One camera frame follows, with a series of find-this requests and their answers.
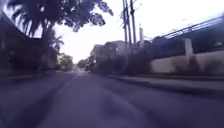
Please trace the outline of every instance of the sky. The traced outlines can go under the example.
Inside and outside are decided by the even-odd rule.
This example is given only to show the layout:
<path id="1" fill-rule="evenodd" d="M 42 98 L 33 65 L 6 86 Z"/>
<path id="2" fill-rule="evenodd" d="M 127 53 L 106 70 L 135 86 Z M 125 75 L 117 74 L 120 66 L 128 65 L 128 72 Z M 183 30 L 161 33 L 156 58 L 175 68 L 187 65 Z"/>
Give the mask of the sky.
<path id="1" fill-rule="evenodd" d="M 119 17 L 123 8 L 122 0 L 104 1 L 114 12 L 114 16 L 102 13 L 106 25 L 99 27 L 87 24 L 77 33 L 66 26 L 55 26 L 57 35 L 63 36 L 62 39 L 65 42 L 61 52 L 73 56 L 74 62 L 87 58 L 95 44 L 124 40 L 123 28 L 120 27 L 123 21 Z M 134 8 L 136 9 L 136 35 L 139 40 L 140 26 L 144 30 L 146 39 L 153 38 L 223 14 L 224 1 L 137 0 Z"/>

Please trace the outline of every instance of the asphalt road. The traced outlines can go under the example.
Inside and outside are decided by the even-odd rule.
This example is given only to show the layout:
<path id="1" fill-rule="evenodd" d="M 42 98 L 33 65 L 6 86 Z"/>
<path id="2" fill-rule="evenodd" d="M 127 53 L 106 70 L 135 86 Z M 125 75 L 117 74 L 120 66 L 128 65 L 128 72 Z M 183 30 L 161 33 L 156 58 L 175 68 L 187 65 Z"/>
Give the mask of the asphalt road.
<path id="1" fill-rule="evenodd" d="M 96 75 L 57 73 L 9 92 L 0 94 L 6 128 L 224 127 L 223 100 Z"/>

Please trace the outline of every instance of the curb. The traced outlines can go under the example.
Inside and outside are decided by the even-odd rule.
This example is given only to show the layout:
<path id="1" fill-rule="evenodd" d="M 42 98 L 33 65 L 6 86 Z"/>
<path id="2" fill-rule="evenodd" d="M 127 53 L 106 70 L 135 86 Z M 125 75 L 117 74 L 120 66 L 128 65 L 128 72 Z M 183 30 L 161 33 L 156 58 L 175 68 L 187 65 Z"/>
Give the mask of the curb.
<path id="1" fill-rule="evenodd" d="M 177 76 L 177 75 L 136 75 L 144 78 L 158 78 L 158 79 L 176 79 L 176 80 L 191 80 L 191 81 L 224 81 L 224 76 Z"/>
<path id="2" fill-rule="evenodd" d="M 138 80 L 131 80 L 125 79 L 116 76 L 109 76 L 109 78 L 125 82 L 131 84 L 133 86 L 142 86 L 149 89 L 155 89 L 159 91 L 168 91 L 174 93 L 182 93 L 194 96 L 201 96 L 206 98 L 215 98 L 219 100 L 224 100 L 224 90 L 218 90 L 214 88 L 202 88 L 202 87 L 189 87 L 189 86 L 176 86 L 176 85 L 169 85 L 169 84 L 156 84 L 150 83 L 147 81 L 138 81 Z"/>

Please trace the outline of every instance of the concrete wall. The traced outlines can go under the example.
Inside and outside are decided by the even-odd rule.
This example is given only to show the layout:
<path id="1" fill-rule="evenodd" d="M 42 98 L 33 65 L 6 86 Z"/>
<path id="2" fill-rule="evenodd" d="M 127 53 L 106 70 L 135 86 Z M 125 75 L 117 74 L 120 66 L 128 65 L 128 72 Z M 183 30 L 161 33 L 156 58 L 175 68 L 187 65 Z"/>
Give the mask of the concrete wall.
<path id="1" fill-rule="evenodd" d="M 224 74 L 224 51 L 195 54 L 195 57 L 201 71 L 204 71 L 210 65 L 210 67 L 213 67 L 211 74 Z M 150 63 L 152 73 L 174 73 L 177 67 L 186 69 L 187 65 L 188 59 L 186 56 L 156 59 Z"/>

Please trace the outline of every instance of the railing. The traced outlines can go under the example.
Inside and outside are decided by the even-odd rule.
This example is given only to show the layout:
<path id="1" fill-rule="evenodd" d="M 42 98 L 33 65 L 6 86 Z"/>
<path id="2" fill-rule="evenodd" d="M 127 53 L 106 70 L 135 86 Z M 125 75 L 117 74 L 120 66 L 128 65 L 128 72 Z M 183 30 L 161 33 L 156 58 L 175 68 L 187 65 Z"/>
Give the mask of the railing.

·····

§ Exercise directions
When a line among the entries above contains "railing", copy it.

§ Answer box
Please trace the outline of every instance of the railing. The traced outlines can go under the example.
Give the mask of the railing.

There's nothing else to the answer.